**Required work**. Could you reproduce the entries exactly, omitting every picture?

**Records**.
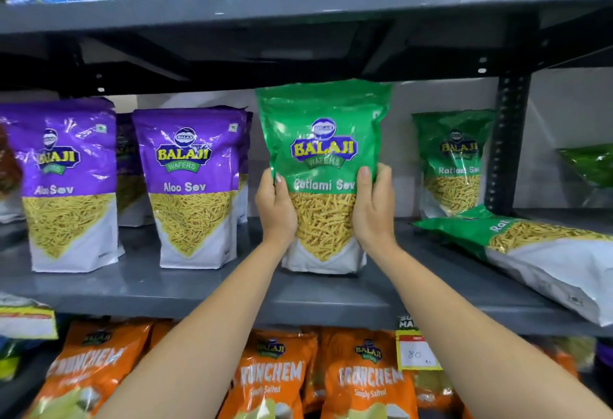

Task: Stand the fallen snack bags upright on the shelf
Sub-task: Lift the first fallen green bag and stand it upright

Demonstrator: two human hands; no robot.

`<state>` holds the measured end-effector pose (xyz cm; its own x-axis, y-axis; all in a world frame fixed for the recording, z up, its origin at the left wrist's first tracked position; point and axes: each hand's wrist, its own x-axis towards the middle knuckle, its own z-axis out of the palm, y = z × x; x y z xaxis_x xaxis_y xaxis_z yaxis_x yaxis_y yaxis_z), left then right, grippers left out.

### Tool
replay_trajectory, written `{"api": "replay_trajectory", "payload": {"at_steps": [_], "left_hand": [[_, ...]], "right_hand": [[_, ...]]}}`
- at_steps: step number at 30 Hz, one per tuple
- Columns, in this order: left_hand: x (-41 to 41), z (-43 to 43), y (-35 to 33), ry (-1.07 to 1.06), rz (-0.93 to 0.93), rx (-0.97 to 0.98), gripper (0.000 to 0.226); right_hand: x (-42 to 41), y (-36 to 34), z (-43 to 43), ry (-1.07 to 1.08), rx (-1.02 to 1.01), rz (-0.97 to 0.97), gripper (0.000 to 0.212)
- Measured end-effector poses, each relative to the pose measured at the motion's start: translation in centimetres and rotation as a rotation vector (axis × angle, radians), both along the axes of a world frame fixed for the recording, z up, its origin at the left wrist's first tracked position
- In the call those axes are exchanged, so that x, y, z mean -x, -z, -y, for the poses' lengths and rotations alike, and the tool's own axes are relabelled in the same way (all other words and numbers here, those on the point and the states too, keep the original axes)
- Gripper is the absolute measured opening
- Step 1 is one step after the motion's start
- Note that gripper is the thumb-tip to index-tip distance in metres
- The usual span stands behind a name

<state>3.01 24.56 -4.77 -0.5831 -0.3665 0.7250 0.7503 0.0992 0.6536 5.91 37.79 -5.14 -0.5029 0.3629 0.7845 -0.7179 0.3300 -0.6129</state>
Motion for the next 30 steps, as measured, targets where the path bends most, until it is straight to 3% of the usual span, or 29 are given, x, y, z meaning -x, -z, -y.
{"api": "replay_trajectory", "payload": {"at_steps": [12, 18, 21, 24, 30], "left_hand": [[1.9, 1.1, 2.0, -0.009, 0.034, 0.023, 0.033], [-1.9, 0.5, 2.1, -0.322, -0.05, -0.017, 0.027], [-3.8, -1.0, 3.5, -0.439, -0.182, 0.084, 0.03], [-3.3, -2.0, 3.0, -0.505, -0.126, 0.147, 0.038], [-1.9, -1.7, 2.5, -0.448, -0.031, 0.165, 0.043]], "right_hand": [[1.5, 1.8, 0.9, -0.065, -0.038, -0.016, 0.013], [-1.0, 0.6, -0.6, 0.004, -0.062, 0.078, 0.037], [-3.2, -2.2, -4.7, 0.156, -0.223, 0.106, 0.025], [-5.5, -5.6, -11.3, 0.355, -0.461, 0.279, 0.022], [-8.4, -8.8, -20.9, 0.355, -0.386, 0.423, 0.025]]}}
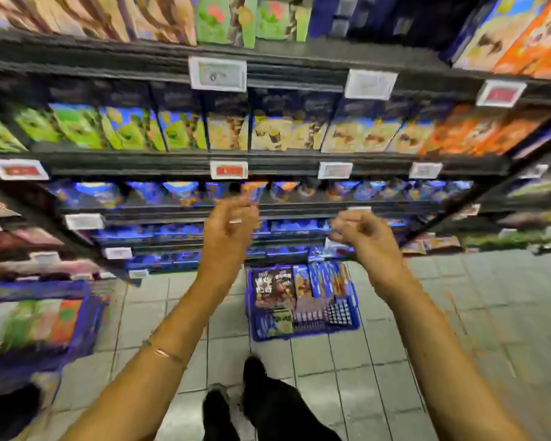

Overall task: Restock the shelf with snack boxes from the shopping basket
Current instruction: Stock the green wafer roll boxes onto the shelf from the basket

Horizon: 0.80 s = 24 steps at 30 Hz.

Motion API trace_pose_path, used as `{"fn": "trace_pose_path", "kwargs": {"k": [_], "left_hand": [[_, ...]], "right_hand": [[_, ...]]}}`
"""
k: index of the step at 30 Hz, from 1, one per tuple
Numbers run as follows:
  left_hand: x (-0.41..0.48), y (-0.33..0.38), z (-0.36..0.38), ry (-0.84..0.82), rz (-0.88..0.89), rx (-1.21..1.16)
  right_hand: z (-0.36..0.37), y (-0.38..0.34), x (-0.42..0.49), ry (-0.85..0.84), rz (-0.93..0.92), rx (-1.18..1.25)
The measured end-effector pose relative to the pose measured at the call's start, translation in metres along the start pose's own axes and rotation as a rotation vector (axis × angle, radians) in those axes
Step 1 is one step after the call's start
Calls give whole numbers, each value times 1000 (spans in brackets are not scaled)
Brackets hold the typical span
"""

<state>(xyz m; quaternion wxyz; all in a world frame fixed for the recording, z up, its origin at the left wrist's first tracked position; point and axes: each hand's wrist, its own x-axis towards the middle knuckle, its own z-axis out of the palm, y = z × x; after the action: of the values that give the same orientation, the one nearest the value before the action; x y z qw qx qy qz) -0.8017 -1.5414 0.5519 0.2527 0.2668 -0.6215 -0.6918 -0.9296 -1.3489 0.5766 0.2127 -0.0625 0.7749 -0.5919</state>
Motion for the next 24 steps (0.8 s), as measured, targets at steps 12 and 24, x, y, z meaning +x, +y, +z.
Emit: {"fn": "trace_pose_path", "kwargs": {"k": [12, 24], "left_hand": [[-105, -227, 68, 115, -783, 221], [-32, -535, 77, 281, -680, 237]], "right_hand": [[-74, 296, 5, -324, 409, -449], [35, 585, 166, -469, 413, -439]]}}
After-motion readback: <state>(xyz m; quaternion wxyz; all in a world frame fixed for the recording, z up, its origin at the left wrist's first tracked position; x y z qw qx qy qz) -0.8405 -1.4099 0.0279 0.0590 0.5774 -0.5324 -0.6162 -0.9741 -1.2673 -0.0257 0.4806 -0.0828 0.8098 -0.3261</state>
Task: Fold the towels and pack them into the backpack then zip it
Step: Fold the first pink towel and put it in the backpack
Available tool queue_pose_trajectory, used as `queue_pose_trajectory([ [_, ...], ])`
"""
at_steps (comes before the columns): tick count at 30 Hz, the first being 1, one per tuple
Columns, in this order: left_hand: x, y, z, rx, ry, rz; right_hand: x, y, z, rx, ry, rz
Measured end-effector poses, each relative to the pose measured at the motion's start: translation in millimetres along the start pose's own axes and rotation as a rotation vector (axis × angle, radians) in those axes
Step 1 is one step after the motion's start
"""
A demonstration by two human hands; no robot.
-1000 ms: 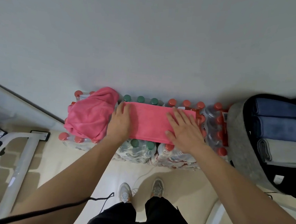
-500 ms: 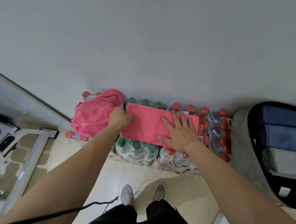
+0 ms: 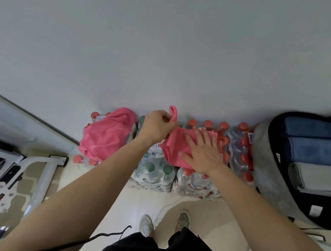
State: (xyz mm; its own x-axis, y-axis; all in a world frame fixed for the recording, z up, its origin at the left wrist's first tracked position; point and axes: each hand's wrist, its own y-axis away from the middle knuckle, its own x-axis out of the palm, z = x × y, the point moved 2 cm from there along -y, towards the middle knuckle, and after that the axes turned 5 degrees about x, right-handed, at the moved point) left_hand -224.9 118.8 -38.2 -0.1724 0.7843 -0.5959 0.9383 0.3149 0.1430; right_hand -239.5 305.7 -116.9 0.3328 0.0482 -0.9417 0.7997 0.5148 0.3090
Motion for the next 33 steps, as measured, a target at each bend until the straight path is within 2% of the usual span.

**Result**.
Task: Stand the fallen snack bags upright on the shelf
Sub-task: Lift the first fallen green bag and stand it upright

Demonstrator: two human hands; no robot.

`<state>` holds the measured end-effector pose (xyz cm; its own x-axis, y-axis; all in a world frame fixed for the recording, z up, its origin at the left wrist's first tracked position; point and axes: each hand's wrist, its own x-axis towards the middle knuckle, its own z-axis out of the palm, y = z × x; x y z xaxis_x xaxis_y xaxis_z yaxis_x yaxis_y yaxis_z), left then right, grippers left out.

### Tool
replay_trajectory, written `{"api": "replay_trajectory", "payload": {"at_steps": [_], "left_hand": [[_, ...]], "right_hand": [[_, ...]]}}`
- at_steps: step number at 30 Hz, one per tuple
- Columns, in this order: left_hand: x (-41 to 41), z (-43 to 43), y (-35 to 33), ry (-1.07 to 1.06), rz (-0.93 to 0.93), rx (-0.97 to 0.98), gripper (0.000 to 0.226); right_hand: x (-42 to 41), y (-36 to 34), z (-43 to 43), ry (-1.07 to 1.08), rx (-1.02 to 1.01), rz (-0.97 to 0.97), gripper (0.000 to 0.212)
- Measured end-effector poses, each relative to the pose measured at the motion's start: translation in centimetres and rotation as a rotation vector (axis × angle, radians), both along the axes of a world frame fixed for the recording, z up, its origin at the left wrist's first tracked position
- In the call those axes are exchanged, so that x, y, z mean -x, -z, -y, for the poses' lengths and rotations alike, and the tool's own axes are relabelled in the same way (all other words and numbers here, those on the point and the states too, keep the original axes)
- Gripper is the absolute measured opening
- Step 1 is one step after the motion's start
- Note that gripper is the thumb-tip to index-tip distance in metres
- The usual span stands behind a name

<state>3.01 24.56 -4.77 -0.5831 -0.3665 0.7250 0.7503 0.0992 0.6536 5.91 37.79 -5.14 -0.5029 0.3629 0.7845 -0.7179 0.3300 -0.6129</state>
Motion for the next 30 steps, as measured, targets where the path bends most, until it is straight to 3% of the usual span, or 29 are given, x, y, z meaning -x, -z, -y.
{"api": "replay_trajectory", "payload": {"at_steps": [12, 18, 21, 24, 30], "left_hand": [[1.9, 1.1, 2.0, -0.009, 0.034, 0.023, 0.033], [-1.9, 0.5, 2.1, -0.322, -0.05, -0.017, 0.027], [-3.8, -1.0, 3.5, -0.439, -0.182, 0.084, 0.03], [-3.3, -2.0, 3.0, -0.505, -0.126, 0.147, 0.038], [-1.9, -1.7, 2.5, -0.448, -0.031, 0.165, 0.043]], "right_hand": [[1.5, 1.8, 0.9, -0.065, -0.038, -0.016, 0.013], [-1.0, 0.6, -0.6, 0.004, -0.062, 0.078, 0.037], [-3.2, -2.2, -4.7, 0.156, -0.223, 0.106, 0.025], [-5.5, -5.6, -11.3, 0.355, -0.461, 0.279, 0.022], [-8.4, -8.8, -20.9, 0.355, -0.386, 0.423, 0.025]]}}

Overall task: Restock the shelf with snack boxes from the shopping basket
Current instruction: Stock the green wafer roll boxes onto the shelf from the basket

Horizon: 0.80 s = 24 steps at 30 Hz.

Motion API trace_pose_path, used as `{"fn": "trace_pose_path", "kwargs": {"k": [_], "left_hand": [[_, ...]], "right_hand": [[_, ...]]}}`
"""
k: index of the step at 30 Hz, from 1, one per tuple
Numbers run as follows:
  left_hand: x (-0.41..0.48), y (-0.33..0.38), z (-0.36..0.38), ry (-0.84..0.82), rz (-0.88..0.89), rx (-1.21..1.16)
  right_hand: z (-0.36..0.37), y (-0.38..0.34), x (-0.42..0.49), ry (-0.85..0.84), rz (-0.93..0.92), rx (-1.18..1.25)
The measured end-effector pose relative to the pose measured at the call's start, translation in metres along the start pose's own axes and rotation as a rotation vector (axis × angle, radians) in those axes
Step 1 is one step after the call's start
Calls give whole numbers, each value times 1000 (spans in brackets are not scaled)
Brackets hold the typical span
"""

<state>(xyz m; quaternion wxyz; all in a world frame fixed for the recording, z up, its origin at the left wrist's first tracked position; point and axes: each hand's wrist, its own x-axis towards the middle knuckle, its own z-axis out of the palm, y = z × x; after the action: of the values that give the same orientation, the one nearest the value before the action; x y z qw qx qy qz) -0.8017 -1.5414 0.5519 0.2527 0.2668 -0.6215 -0.6918 -0.9296 -1.3489 0.5766 0.2127 -0.0625 0.7749 -0.5919</state>
Motion for the next 24 steps (0.8 s), as measured, targets at steps 12 and 24, x, y, z meaning +x, +y, +z.
Emit: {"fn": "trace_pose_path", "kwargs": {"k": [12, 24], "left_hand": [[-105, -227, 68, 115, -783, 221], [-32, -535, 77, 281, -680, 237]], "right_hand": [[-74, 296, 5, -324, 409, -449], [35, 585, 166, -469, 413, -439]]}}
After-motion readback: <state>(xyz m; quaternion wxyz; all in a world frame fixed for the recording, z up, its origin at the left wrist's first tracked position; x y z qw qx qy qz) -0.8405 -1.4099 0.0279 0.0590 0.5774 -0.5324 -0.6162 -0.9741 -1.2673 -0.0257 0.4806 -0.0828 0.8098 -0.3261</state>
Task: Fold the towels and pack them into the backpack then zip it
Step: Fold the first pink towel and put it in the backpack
Available tool queue_pose_trajectory, used as `queue_pose_trajectory([ [_, ...], ])`
"""
at_steps (comes before the columns): tick count at 30 Hz, the first being 1, one per tuple
Columns, in this order: left_hand: x, y, z, rx, ry, rz; right_hand: x, y, z, rx, ry, rz
Measured end-effector poses, each relative to the pose measured at the motion's start: translation in millimetres along the start pose's own axes and rotation as a rotation vector (axis × angle, radians) in those axes
Step 1 is one step after the motion's start
"""
A demonstration by two human hands; no robot.
-1000 ms: 
-500 ms: 
+0 ms: 
State: (xyz mm; its own x-axis, y-axis; all in a world frame fixed for the recording, z up, its origin at the left wrist's first tracked position; point and axes: each hand's wrist, its own y-axis away from the middle knuckle, its own x-axis out of the palm, z = x × y, the point moved 2 cm from there along -y, towards the middle knuckle, and after that the axes turned 5 degrees about x, right-handed, at the moved point) left_hand -224.9 118.8 -38.2 -0.1724 0.7843 -0.5959 0.9383 0.3149 0.1430; right_hand -239.5 305.7 -116.9 0.3328 0.0482 -0.9417 0.7997 0.5148 0.3090
Motion for the next 33 steps, as measured, a target at each bend until the straight path is within 2% of the usual span.

What was asked for in the exercise is now done.